Love Wins: Family Home Evening
To help children understand that they can follow the example of Jesus Christ and show love for others who are different from them, particularly LGBT people.
Scriptures, colored paper, pencils, scissors, stapler or glue, computer with internet access (optional)
Feel free to adapt the lesson to be age-appropriate for your children. This is written at a kindergarten level, so I only included the first four letters of LGBT. Feel free to add other letters to LGBT and explain what they mean, especially if you are an LGBT parent or have an LGBT child. Consider having an LGBT friend or family member share their experience.
Invite a child to give the opening prayer.
Show a picture of a rainbow. Ask the children what they think of when they see rainbows. Share that symbols can mean different things to different people.
Show a picture of a rainbow flag. Explain the rainbow flag was once used as a symbol of peace. Different countries have used a rainbow flag to show their commitment to peace, even when they have differences. However, meanings and symbols can and do change. Today the rainbow flag is used by the LGBT community to show that even though we have differences, we don’t need to be ashamed of those differences.
Share that LGBT stands for lesbian, gay, bisexual, and transgender. A lesbian is a woman who falls in love with another woman . Gay usually means a man who falls in love with a man. Bisexual is when a person could fall in love with a man or a woman. Transgender is when a person feels like a different gender than the one people thought they should be.
For example, families come in all different shapes and sizes. Some families have two dads, while others have one dad and one mom. Some families have two moms, and others may have one dad, one mom, and a stepmom. Some children are raised by their grandparents and some children are adopted. There are many different types of families, but the most important part of a family is that they love and care for each other.
The scriptures teach that Jesus Christ is the example we ought to follow (John 13:15), and disciples of Jesus will be known by how they loved one another (John 13:34-35). Jesus also taught the greatest commandments are to love God and your neighbor (Matthew 22: 36-40).
It is important to love those who are different from us. One example of loving people who are different from each other is the Parable of the Good Samaritan (Luke 10:25-37).

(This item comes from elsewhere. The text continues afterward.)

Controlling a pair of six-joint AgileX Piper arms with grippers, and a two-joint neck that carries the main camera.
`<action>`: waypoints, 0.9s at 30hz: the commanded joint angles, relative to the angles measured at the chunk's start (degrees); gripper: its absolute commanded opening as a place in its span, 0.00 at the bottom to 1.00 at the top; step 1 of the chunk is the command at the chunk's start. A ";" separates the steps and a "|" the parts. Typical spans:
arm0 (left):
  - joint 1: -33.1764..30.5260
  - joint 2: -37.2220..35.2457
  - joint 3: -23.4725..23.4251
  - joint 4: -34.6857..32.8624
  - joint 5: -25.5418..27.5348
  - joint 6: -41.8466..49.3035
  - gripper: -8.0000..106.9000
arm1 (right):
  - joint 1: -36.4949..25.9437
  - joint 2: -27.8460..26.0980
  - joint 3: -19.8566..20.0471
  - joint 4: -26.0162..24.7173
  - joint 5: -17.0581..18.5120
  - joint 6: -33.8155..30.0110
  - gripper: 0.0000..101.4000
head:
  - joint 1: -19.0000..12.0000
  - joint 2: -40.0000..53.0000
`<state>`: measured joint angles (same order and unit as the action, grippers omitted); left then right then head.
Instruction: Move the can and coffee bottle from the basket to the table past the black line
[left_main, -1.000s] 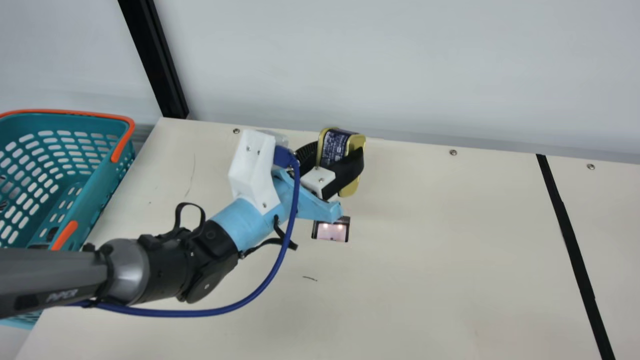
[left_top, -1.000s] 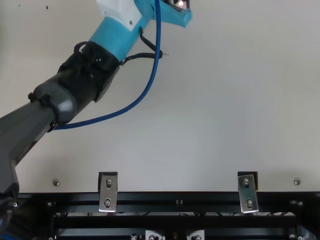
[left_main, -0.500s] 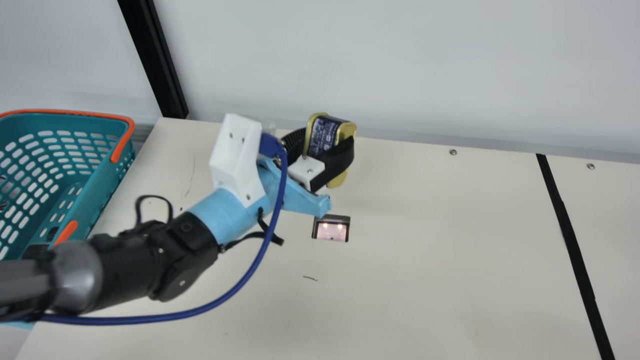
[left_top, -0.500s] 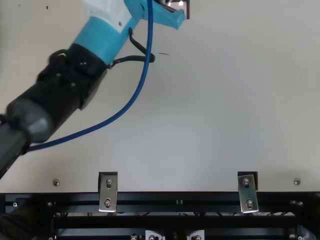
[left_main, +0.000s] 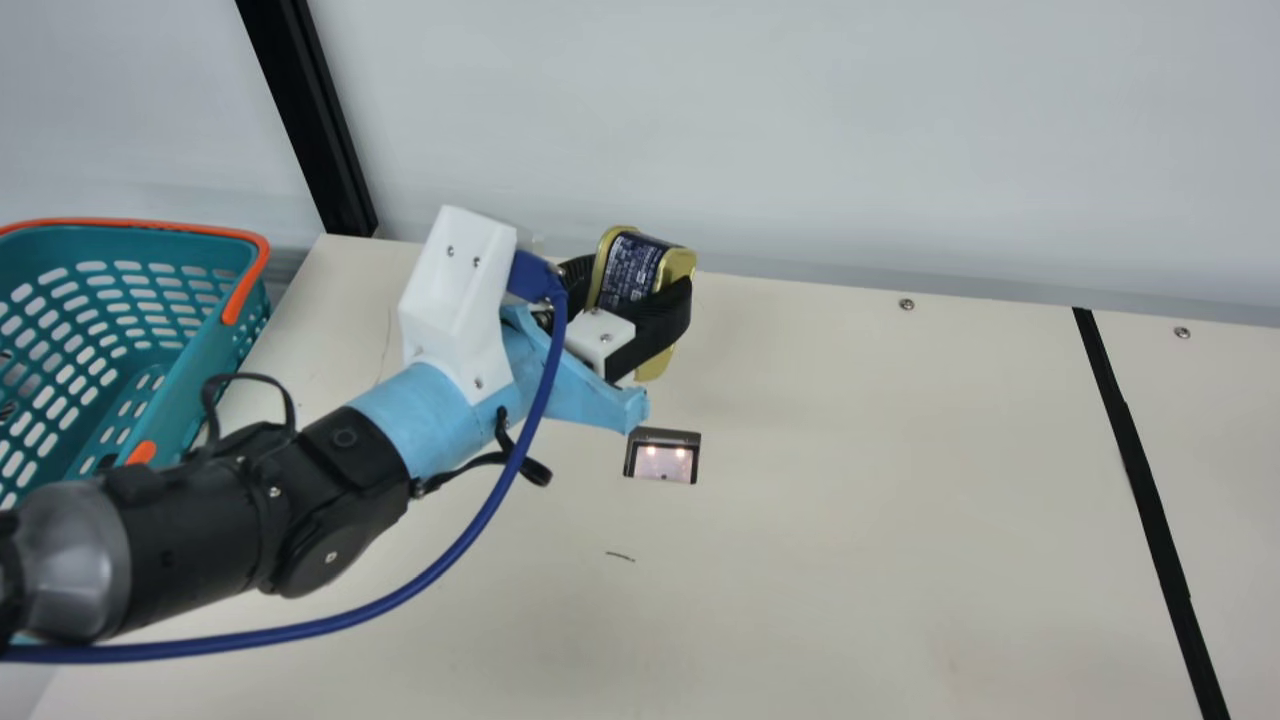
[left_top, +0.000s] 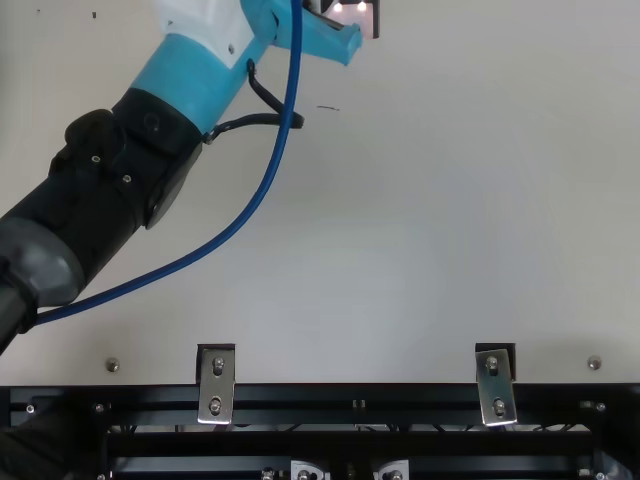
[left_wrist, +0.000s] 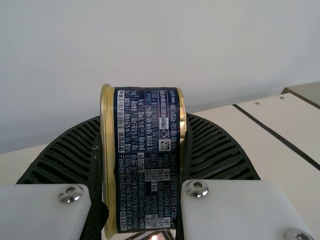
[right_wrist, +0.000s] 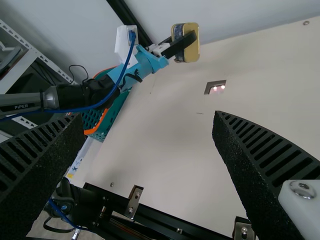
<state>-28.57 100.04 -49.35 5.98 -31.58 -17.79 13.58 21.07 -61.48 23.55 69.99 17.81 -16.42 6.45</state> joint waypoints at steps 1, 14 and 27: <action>0.00 0.00 0.00 0.00 0.00 0.00 0.16 | 0.00 0.00 0.00 0.00 0.00 0.00 1.00 | -0.20 -0.58; -0.23 -4.20 -5.07 1.37 4.98 -0.99 0.16 | 0.00 0.00 0.00 0.00 0.00 0.00 1.00 | -0.20 -0.58; -0.03 -8.69 -13.42 15.42 23.94 -10.83 0.16 | 0.00 0.00 0.00 0.00 0.00 0.00 1.00 | -0.20 -0.58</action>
<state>-28.21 91.74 -62.38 17.21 -11.93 -25.97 13.58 21.07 -61.48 23.55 69.99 17.81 -16.42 6.45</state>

Read, summarize, or show this video of the Parable of the Good Samaritan to the children.
Ask the children how they felt about the man who was beaten, robbed, and left for dead.
Ask the children how they felt when other men walked by the hurt man and did not help him.
Ask the children how they felt when the Samaritan helped the hurt man and gave his own money to help the hurt man.
Which of these men showed their love through their works?
In the story, who did Jesus say we should be like?
Explain some families and people are treated poorly because they are different. Sometimes people are unkind or even mean to boys who want to marry boys or girls who want to marry girls. The world can be especially scary for transgender people. Sometimes people tell them they must be a boy when they really feel like a girl. Sometimes when they dress, talk, or act like a girl people get very angry. There are times when people will hurt and even try to kill transgender people. Throughout the world, many LGBT people are like the man left to die on the road to Jericho. Many LGBT people and their children have been hurt by people who think that their families are not as good as other families.
However, just like the Good Samaritan, we can do something about it. We can love and help LGBT people, especially those who have been hurt. That is what Jesus said, “Go, and do thou likewise.” (Luke 10:37)
Ask the children, how can we show our love for LGBT people? How can we be like the Good Samaritan?
Some examples might include:
Wear a rainbow pin to church to show LGBT people at church you love them.
March in a parade with Mormons Building Bridges.
When you hear people say mean things to an LGBT person, you can tell them to stop.
When you hear people say wrong, hurtful things about LGBT people, you can correct them and tell them all the things you love about LGBT people.
Make a donation to an LGBT organization (see list below).
Volunteer with an LGBT organization (see list below).
Invite an LGBT person or family to your home for dinner.
Ask an LGBT person how they would like to be helped.
Help the children cut rainbow colored paper into 30 strips to make a rainbow paper chain. Have the children write down their ideas of how they can love LGBT people on the paper strips. Try to think of 30 total—one for each day in the month of June. Staple or glue the strips of paper to make a rainbow paper chain for the month of June. Then each day in the month of June, do one thing to show your love for LGBT people. If once a day is too much, try every other day. Try to set the tone each day in the month of June to be more loving toward those who are different from you, especially LGBT people.
While the children work, explain June is a special month for LGBT people. It is a time to celebrate our diversity, honor LGBT people who have died, and affirm that all people are worthy of love. This is called PRIDE month (if your children are older, consider introducing Stonewall here). During this time there will be a lot of rainbow flags. When we see rainbow flags, we can remember that the rainbow is a symbol of peace and love.
If you feel so inclined, share your testimony of our Heavenly Parents’ love for all Their children, and your testimony of Jesus Christ that He is the example we ought to follow. If you are LGBT or have LGBT children, consider sharing ways in which others have shown love toward LGBT people and how that has impacted you and your family.